La huitième merveille
Chapitre 5 : STARSCHIP SYSTEME COMPAGNIE
3340 mots, Catégorie: G
Dernière mise à jour 06/10/2024 09:17
— Tu as vu ça ! s’exalta Aaron en attrapant spontanément Thésée à l’avant-bras.
Thésée partagea la surprise et la joie de ses partenaires. C’était un véritable vaisseau spatial. Mieux encore, l’hôtesse les invita à monter à bord.
— Bienvenue !
Aaron joua des coudes pour passer en premier.

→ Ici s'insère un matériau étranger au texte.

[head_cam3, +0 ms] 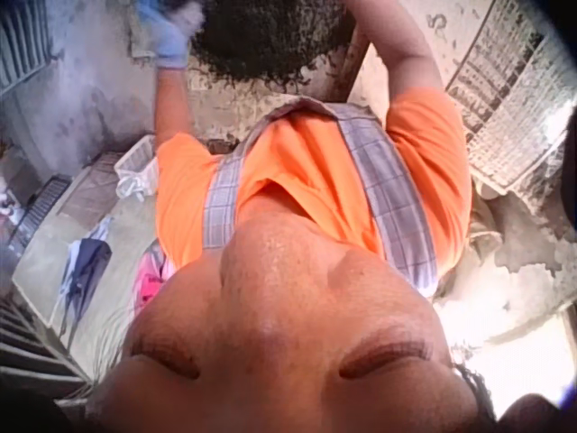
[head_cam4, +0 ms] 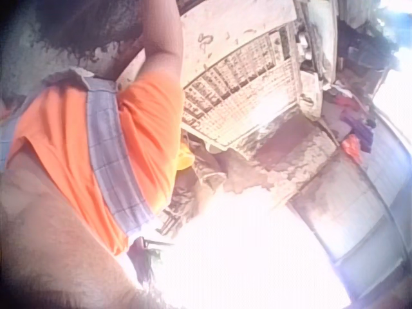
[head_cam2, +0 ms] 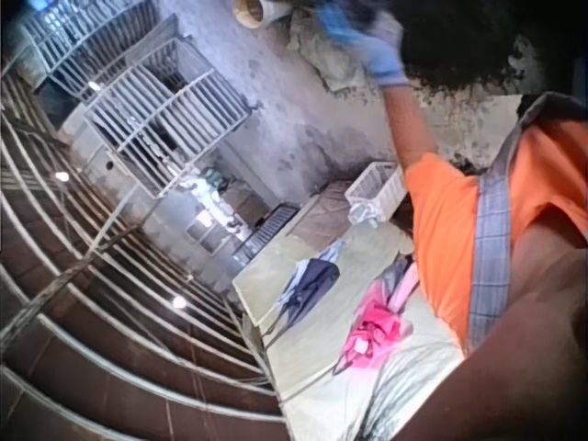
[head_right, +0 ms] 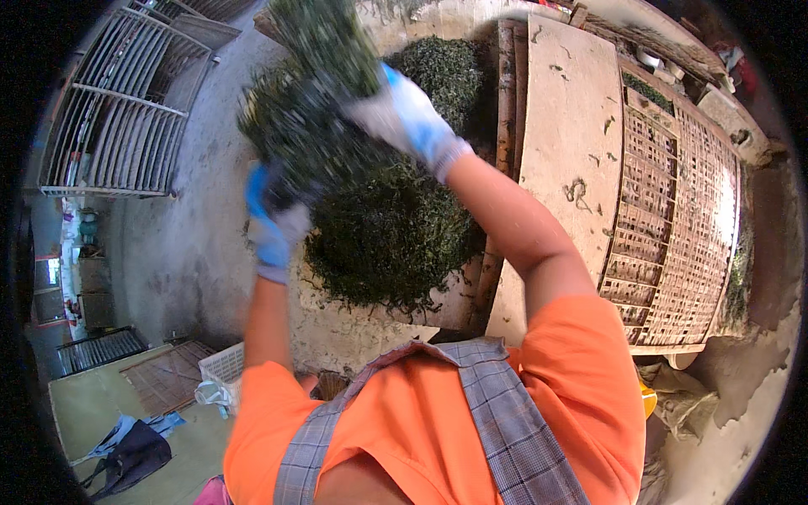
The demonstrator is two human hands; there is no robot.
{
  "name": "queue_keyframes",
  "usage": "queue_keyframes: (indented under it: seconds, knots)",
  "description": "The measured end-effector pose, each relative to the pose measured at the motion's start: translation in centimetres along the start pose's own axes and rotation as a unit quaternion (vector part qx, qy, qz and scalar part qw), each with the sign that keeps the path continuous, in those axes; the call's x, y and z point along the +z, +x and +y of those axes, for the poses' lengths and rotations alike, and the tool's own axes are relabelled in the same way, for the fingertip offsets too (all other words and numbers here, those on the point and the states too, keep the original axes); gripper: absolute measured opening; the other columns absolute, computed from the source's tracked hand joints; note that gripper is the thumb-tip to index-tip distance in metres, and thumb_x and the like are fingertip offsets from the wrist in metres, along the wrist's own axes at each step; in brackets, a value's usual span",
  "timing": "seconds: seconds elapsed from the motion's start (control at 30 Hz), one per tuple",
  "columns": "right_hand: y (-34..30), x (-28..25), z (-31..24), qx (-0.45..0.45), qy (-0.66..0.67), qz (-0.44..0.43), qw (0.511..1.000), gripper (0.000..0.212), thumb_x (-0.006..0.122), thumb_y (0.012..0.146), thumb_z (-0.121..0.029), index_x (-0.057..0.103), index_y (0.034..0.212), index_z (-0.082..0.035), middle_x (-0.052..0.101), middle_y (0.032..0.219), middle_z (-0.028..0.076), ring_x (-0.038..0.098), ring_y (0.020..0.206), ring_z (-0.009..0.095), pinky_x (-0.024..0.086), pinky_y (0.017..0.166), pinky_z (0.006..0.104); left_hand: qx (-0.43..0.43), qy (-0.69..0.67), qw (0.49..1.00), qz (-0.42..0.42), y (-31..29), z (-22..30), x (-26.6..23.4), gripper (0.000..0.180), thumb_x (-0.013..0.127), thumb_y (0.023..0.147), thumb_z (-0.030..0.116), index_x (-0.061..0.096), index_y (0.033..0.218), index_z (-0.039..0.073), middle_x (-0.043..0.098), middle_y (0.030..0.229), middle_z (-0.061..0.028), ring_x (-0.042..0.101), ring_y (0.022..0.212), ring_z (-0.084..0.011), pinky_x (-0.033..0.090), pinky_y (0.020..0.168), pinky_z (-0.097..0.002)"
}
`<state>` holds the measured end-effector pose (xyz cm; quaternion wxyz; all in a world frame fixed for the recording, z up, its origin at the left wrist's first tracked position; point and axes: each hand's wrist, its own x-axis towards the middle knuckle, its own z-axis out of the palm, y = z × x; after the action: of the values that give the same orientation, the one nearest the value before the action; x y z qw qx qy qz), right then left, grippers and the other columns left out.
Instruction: The person layers green leaves onto a wooden lattice tray by hand. They pick up handfuls of leaves from a large pile and spread them into the segments of the tray.
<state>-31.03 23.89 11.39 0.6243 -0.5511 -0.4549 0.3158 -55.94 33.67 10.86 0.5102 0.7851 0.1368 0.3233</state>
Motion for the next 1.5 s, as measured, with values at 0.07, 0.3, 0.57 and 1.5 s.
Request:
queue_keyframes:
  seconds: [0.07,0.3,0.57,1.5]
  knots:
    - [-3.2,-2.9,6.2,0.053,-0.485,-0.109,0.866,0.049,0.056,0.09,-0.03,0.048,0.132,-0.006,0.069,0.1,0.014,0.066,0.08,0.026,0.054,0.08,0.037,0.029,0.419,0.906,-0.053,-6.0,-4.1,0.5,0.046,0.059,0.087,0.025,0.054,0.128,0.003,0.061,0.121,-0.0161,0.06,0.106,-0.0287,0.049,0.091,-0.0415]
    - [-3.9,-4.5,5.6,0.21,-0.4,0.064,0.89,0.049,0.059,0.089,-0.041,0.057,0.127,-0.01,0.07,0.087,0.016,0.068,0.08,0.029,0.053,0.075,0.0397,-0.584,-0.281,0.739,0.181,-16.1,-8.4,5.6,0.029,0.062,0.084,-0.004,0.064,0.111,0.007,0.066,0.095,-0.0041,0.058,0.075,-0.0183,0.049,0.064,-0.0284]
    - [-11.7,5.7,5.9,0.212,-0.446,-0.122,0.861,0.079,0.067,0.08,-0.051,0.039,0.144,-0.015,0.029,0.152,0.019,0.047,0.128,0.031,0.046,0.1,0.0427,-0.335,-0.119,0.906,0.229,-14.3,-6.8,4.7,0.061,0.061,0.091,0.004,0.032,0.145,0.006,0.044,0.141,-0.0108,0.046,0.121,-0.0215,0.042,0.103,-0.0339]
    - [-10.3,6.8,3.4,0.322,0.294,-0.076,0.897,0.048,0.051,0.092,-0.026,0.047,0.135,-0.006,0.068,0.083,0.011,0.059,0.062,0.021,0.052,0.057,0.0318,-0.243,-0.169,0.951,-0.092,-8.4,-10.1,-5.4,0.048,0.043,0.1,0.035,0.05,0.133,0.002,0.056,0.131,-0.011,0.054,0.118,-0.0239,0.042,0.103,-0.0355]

— « Ce tombeau sera votre tombeau ! », s’écria-t-il euphorique.
Les autres gloussèrent.
L’excitation était palpable. Le groupe franchit un premier sas. Aussitôt les portes refermées, le tintamarre de la grotte s’estompa. Un luxueux lambris au bois verni recouvrait les cloisons de l’habitacle, pointillées par des abats jours beiges.
— On croirait pénétrer dans un vieux paquebot, dit la fille avec sa rose dans les cheveux.
Elle n’avait pas tort. Ils durent avancer à la queue leu leu comme dans une coursive.
Thésée suivit Aaron dans le premier compartiment qu’ils croisèrent. La cabine était déjà occupée. Une jeune femme était assise à côté du hublot. Elle devait avoir leur âge. Elle les salua sans un mot et rangea son sac à main sous son fauteuil.
— On se croirait en première classe ! s’exclama dans leur dos la jeune fille en robe.
Elle imita l’accent d’une grande dame de Paris.
— Si j’avais su, j’aurais pris mon chapeau.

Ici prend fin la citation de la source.